Kafka

Port's Kafka integration allows you to model Kafka resources in your software catalog and ingest data into them.

Overview

Map and organize your desired Kafka resources and their metadata in Port (see supported resources below).
Watch for Kafka object changes (create/update/delete) in real-time, and automatically apply the changes to your entities in Port.

Setup

Choose one of the following installation methods:

Real-time (self-hosted)
Scheduled (CI)

Using this installation option means that the integration will be able to update Port in real time using webhooks.

Prerequisites

To install the integration, you need a Kubernetes cluster that the integration's container chart will be deployed to.

Please make sure that you have kubectl and helm installed on your machine, and that your kubectl CLI is connected to the Kubernetes cluster where you plan to install the integration.

Troubleshooting

If you are having trouble installing this integration, please refer to these troubleshooting steps.

For details about the available parameters for the installation, see the table below.

Helm
ArgoCD

To install the integration using Helm:

Go to the Kafka data source page in your portal.
Select the Real-time and always on method:
A helm command will be displayed, with default values already filled out (e.g. your Port cliend ID, client secret, etc).
Copy the command, replace the placeholders with your values, then run it in your terminal to install the integration.

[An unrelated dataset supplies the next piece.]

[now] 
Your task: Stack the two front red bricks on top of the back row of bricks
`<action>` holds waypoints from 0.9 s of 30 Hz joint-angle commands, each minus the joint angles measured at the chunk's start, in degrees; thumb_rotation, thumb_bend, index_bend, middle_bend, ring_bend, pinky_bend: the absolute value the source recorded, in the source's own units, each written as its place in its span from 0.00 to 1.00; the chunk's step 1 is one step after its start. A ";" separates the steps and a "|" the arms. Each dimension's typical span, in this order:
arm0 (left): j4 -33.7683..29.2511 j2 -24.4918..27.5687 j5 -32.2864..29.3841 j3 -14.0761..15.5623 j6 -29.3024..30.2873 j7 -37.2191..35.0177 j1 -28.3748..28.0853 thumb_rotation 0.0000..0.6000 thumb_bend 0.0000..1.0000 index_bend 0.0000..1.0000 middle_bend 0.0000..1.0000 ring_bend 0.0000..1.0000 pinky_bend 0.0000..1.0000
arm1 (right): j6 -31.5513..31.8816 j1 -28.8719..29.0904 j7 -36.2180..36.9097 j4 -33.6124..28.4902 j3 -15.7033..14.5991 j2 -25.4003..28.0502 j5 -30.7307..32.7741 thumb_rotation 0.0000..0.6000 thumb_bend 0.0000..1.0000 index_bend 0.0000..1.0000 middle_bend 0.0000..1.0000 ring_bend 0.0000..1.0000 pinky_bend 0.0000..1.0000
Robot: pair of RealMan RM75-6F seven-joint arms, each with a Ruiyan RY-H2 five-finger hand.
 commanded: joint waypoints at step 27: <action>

Selecting a Port API URL by account region

The baseUrl, port_region, port.baseUrl, portBaseUrl, port_base_url and OCEAN__PORT__BASE_URL parameters are used to select which instance or Port API will be used.

Port exposes two API instances, one for the EU region of Port, and one for the US region of Port.

If you use the EU region of Port (https://app.getport.io), your API URL is https://api.getport.io.
If you use the US region of Port (https://app.us.getport.io), your API URL is https://api.us.getport.io.

To install the integration using ArgoCD:

Create a values.yaml file in argocd/my-ocean-kafka-integration in your git repository with the content:

note

Remember to replace the placeholders for KAFKA_CLUSTER_CONFIG_MAPPING.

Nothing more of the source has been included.